British football news and results programme

Results Service was a British television programme that ran from October 1985 until the end of the 1991/92 football season on the ITV network late on Saturday afternoons during the football season.

==History==
The programme began as a segment in the long-running programme World of Sport, a sports magazine programme that aired on the ITV network from 2 January 1965 to 28 September 1985. At around 16:45, when football matches across Britain were starting to finish, World of Sport would air Results Service, taking reports from major football matches before a full classified check read by Bob Colston.

Following World of Sports demise, ITV committed itself to broadcast sport on Saturday afternoons, albeit as stand-alone programmes rather than as a magazine show. Typically, this would begin around midday with British wrestling (formerly a teatime staple on World of Sport), followed by Saint and Greavsie, a football preview show and successor to the On the Ball segment of World of Sport. This would often be followed by an hour of non-sports programming, typically an American adventure series like Airwolf, which would be followed by a two-hour block of sports programming, focusing on a single event from sports such as snooker, darts, athletics, gymnastics, ice skating or hockey, after which, at 16:45, Results Service would begin. Horse racing coverage, previously an integral part of World of Sport, had moved to Channel 4 prior to the cessation of World of Sport.

==Format==
Throughout its history, the programme was usually presented by Elton Welsby, who, at its beginning, was making a name for himself at ITV Sport having already become firmly established as a presenter in the Granada Television region. Jim Rosenthal hosted the programme on occasions when Welsby was unavailable. In its early years, the theme tune was a variant of the 1983 World of Sport theme by Jeff Wayne, though two other themes were used in later years.

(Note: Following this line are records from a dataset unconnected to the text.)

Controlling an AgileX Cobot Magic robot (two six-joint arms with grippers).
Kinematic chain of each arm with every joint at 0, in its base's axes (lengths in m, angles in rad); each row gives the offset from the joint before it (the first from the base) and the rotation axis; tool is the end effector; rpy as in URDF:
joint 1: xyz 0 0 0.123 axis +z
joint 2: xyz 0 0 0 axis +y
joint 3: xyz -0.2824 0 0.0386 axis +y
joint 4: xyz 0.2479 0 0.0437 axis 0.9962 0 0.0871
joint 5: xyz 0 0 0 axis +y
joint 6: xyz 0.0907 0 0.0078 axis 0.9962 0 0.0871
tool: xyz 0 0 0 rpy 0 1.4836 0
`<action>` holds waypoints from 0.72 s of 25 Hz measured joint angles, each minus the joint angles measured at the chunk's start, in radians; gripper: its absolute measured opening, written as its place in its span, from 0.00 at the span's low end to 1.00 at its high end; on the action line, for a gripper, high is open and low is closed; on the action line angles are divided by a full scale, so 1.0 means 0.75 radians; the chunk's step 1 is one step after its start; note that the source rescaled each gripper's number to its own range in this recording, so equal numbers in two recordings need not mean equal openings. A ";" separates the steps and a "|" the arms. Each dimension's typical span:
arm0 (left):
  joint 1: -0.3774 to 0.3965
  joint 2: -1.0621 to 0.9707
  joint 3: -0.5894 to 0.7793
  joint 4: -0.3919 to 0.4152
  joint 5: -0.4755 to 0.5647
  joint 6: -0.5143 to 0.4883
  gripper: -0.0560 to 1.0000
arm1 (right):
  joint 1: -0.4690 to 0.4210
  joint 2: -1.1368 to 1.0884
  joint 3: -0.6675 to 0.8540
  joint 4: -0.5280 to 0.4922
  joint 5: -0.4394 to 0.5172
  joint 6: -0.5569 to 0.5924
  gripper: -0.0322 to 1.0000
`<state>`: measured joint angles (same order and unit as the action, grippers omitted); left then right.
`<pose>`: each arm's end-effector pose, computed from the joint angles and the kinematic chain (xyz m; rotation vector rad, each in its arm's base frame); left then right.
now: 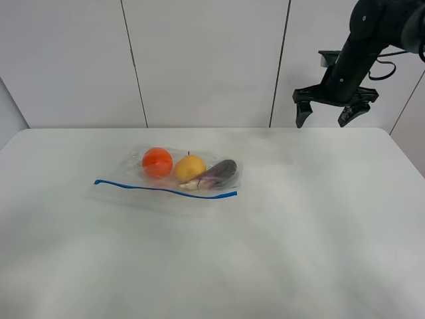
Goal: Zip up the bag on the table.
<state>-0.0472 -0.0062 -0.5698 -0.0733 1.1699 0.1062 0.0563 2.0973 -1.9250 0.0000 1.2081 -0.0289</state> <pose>-0.0194 -0.0052 0.2874 0.1706 2.0687 -0.0515 0.4511 0.0254 0.2607 -0.1220 2.8614 0.0055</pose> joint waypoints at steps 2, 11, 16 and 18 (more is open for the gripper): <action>0.000 0.000 0.000 0.000 0.000 0.000 1.00 | -0.042 -0.057 0.063 0.000 0.000 -0.003 0.99; 0.000 0.000 0.000 0.000 0.000 0.000 1.00 | -0.067 -0.546 0.656 0.013 0.000 -0.023 0.99; 0.000 0.000 0.000 0.000 0.000 0.000 1.00 | -0.067 -0.927 1.037 0.026 0.003 -0.023 0.99; 0.000 0.000 0.000 0.000 0.000 0.000 1.00 | -0.067 -1.073 1.201 0.033 0.003 -0.023 0.99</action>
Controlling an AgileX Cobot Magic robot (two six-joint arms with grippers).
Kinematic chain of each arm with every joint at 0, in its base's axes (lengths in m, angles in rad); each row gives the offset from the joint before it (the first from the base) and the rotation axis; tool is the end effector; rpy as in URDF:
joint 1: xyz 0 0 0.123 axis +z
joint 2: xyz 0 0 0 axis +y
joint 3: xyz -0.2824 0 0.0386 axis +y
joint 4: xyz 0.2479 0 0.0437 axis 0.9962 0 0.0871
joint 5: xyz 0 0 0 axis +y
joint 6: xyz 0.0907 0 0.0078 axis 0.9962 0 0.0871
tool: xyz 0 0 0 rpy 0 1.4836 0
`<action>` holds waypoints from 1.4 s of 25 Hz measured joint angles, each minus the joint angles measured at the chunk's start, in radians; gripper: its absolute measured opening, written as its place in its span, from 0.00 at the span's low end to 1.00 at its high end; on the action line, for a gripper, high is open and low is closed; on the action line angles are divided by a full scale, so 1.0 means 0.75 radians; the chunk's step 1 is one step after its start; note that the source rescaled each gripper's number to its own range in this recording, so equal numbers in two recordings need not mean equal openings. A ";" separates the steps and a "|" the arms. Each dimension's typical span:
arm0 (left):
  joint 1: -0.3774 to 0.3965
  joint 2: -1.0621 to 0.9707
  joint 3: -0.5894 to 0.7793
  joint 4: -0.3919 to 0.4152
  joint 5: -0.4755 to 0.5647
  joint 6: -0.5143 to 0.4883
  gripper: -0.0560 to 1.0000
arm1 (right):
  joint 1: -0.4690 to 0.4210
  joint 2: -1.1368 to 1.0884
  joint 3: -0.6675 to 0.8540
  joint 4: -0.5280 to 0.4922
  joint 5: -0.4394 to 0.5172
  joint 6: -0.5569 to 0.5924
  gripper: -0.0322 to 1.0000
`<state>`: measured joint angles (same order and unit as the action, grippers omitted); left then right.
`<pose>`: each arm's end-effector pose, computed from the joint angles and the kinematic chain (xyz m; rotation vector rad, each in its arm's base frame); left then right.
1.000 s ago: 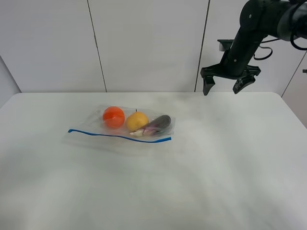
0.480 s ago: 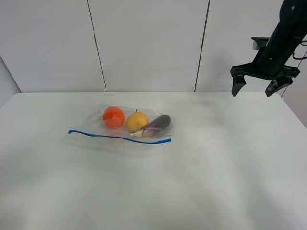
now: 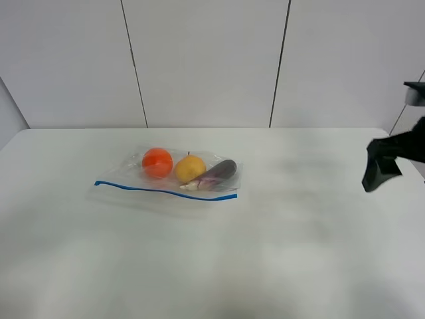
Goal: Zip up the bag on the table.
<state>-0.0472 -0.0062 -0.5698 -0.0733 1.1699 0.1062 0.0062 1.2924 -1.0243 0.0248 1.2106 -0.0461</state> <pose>-0.0194 -0.0052 0.2874 0.1706 2.0687 -0.0515 0.2262 0.0035 0.2920 -0.0676 2.9609 0.0302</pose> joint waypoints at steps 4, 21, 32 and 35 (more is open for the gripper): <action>0.000 0.000 0.000 0.000 0.000 0.000 1.00 | 0.000 -0.312 0.291 0.003 -0.012 0.000 0.99; 0.000 0.000 0.000 0.000 0.000 0.000 1.00 | 0.000 -1.571 0.707 -0.006 -0.247 0.000 1.00; 0.000 0.000 0.000 0.000 0.003 0.000 1.00 | 0.006 -1.731 0.710 -0.006 -0.245 0.000 1.00; 0.000 0.000 0.000 0.000 0.003 0.000 1.00 | 0.010 -1.731 0.710 -0.006 -0.245 0.000 1.00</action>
<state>-0.0472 -0.0062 -0.5698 -0.0733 1.1722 0.1062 0.0139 -0.0061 -0.4916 0.0203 1.0267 -0.0461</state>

Football was always the predominant sport covered in the programme, though until the 1988/89 season, results of other sports, especially rugby union, cricket and snooker, also featured. Following ITV's contract to live and exclusive coverage of the Football League from the start of the 1988/89 season, the programme focussed almost entirely on football, and also included goal action from the day's matches, where video could be transported to the studios for broadcast in time.

Typically, the programme would begin with Welsby giving the latest scores, and in later years some goal action, followed by match reports from ITV commentators at the games, as well as from reporters working for various independent local radio stations around Britain, such as Tom Ross from BRMB or Richard Park from Radio Clyde. Bob Colston continued his role as reader of classified results throughout the programme's run, which he would do towards the end of the programme, after which Welsby would provide a run-down of the league tables and, when applicable, briefly preview the following Sunday's live match on ITV.

==Demise and aftermath==
ITV lost the rights to top-flight football when the Premier League was formed in 1992, and therefore the decision was made to end the programme at the conclusion of the 1991/92 season.

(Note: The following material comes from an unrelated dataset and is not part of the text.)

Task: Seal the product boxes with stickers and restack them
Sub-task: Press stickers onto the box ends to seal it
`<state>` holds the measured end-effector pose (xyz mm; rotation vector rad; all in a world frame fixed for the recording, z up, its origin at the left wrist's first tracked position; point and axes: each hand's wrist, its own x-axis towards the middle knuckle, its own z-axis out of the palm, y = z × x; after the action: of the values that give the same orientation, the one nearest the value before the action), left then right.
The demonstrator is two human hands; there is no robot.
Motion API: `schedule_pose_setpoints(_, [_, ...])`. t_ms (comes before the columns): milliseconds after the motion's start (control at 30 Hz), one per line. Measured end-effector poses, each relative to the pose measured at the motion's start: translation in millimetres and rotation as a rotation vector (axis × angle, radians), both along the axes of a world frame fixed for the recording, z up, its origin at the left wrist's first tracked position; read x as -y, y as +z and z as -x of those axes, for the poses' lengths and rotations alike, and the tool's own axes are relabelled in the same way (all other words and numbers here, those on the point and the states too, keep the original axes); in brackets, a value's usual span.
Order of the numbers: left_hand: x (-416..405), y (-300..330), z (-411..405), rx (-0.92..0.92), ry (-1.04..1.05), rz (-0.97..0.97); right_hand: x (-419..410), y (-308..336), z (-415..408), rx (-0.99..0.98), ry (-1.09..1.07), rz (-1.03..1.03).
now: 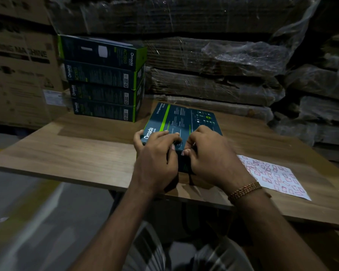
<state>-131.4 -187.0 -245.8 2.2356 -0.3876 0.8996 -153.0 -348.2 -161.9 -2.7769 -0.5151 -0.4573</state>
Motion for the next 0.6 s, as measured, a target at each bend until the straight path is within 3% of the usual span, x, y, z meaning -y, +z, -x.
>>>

From the start of the 1992/93 seasons, several ITV regions broadcast their own programmes called Goals Extra, and Welsby presented the Granada version of this programme for much of its run. Goals Extra featured results and reports from the Premier League, but actual action was restricted to goals from the lower divisions, as ITV still had access to the three remaining Football League divisions.

However, much of the country did not have a Goals Extra programme, so ITV chose to incorporate a football round-up into the teatime news bulletin from ITN, which would normally be broadcast at or close to 17:00. At the end of the news segment, the newscaster would hand over to a sports specialist, usually Graham Miller or David Bobin, for a roundup of the day's sports news, focussing heavily on football. This would include a full classified check, initially with Bob Colston continuing in his role, but later Miller, Bobin or whoever was presenting the bulletin would read it.

The ITN teatime classified results check continued into the new millennium, but from 1998, the newly launched ITV2 had a programme called Football First, which ran throughout Saturday afternoons, giving goal updates, analysis and a results check. Some ITV regions (Anglia, Meridian and HTV) showed the latter part of the programme from 2000 onwards, albeit sporadically. In 2001, it was renamed The Goal Rush, was broadcast on the main ITV channel, but by now it went off air prior to a full classified check, which was still part of the ITV News teatime news bulletin.

The Goal Rush was axed mid-season in 2003, and around this time ITN stopped providing a full classified check on the teatime news, though brief clips and major stories from the day's football remained.